Enfin, le Cadre comprend également la dimension de la durabilité. La durabilité dans le contexte des performances des systèmes de santé fait le plus couramment référence à un aspect de viabilité budgétaire, c'est-à-dire à la capacité d'un gouvernement à maintenir les finances publiques dans une position crédible et viable à long terme (OCDE, 2015[17]). Cependant, la durabilité renvoie également à l’idée plus large d’un développement qui répond aux besoins du présent sans compromettre la capacité des générations futures à répondre à leurs propres besoins (Brundtland Commission, 1987[18]), un concept qui a étayé les discussions sur la durabilité environnementale et qui présente un grand intérêt pour la politique de santé, en particulier dans le contexte du changement climatique. Les deux interprétations sont des dimensions transversales pertinentes dans l’évaluation des performances des systèmes de santé.
2.6. Liens entre les dimensions
Les concepts utilisés dans le Cadre ne s’excluent pas nécessairement l’un l’autre, et peuvent donc se chevaucher. Certains liens entre les concepts sont pris en compte dans le Cadre. Par exemple, bien qu’une terminologie différente soit utilisée, le modèle de structure, de processus et de résultats de Donabedian (Donabedian, 2005[10]) reste visible dans le Cadre à travers les liens entre les ressources, les caractéristiques et la politique du système de santé (structure) ; les services de santé et les interventions de santé publique (processus) ; et la santé des individus et de la population (résultats).
Pourtant, le Cadre reste de haut niveau.
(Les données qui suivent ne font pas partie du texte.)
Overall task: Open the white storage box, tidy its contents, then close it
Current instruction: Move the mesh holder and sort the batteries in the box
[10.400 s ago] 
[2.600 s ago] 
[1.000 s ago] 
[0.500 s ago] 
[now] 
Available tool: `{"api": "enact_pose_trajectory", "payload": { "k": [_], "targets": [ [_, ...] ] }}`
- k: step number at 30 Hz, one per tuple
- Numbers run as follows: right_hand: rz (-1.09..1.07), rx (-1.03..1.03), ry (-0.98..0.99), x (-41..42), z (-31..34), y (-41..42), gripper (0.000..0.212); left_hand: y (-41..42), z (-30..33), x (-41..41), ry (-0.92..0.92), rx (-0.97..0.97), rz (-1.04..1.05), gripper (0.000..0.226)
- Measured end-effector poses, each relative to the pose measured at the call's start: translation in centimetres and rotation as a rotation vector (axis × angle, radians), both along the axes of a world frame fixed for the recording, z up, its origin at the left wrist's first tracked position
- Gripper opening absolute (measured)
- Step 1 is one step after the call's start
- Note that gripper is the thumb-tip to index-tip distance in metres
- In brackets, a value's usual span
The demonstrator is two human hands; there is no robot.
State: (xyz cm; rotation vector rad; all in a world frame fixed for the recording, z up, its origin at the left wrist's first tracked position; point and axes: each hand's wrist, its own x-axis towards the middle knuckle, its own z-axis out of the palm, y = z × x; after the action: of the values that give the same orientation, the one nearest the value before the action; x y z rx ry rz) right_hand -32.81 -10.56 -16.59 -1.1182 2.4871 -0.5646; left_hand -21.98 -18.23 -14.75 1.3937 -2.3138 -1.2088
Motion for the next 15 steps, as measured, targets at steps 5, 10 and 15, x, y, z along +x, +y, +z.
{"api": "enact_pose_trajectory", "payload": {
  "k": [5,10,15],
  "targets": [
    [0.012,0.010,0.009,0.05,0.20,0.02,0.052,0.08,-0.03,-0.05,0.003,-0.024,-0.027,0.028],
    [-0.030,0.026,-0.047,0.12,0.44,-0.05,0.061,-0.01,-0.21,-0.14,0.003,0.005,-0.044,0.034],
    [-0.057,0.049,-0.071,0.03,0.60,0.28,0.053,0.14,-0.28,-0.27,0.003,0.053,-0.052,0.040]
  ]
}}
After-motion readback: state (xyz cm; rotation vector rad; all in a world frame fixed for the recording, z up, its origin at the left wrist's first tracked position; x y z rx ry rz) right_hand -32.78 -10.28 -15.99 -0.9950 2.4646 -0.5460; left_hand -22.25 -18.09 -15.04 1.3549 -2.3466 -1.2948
Il présente les principaux éléments en relation les uns avec les autres à un niveau supérieur, et n’est pas destiné à détailler tous les liens conceptuels possibles. L’approche de haut niveau permet de l’appliquer à une série de pays dont la taille géographique, l’économie et le système de santé sont très différents. Les différents impacts du système de santé sont également interdépendants : la santé individuelle et publique peut affecter la richesse des individus et vice versa ; les inégalités en matière de santé peuvent favoriser d’autres inégalités socioéconomiques ; les systèmes de santé ont un impact sur l’environnement, par exemple par le biais des émissions et des déchets, tandis que l’environnement affecte également la santé des individus.
L’adoption d’un Cadre de haut niveau permet de « zoomer », de détailler et d’approfondir les dimensions du Cadre, par exemple par le biais de sous-dimensions, complétées par une série de mesures d’accompagnement et d’indicateurs liés au niveau opérationnel, qui peuvent être utilisés pour faciliter l’analyse et les comparaisons entre les pays. En bref, ce Cadre de haut niveau définira une vision ; des mesures, des indicateurs et des programmes de travail plus détaillés – actuels et futurs – permettront de concrétiser cette vision. Le chapitre 3 développera les différents concepts et composantes du Cadre, et les complètera avec des indicateurs, existants ou à envisager.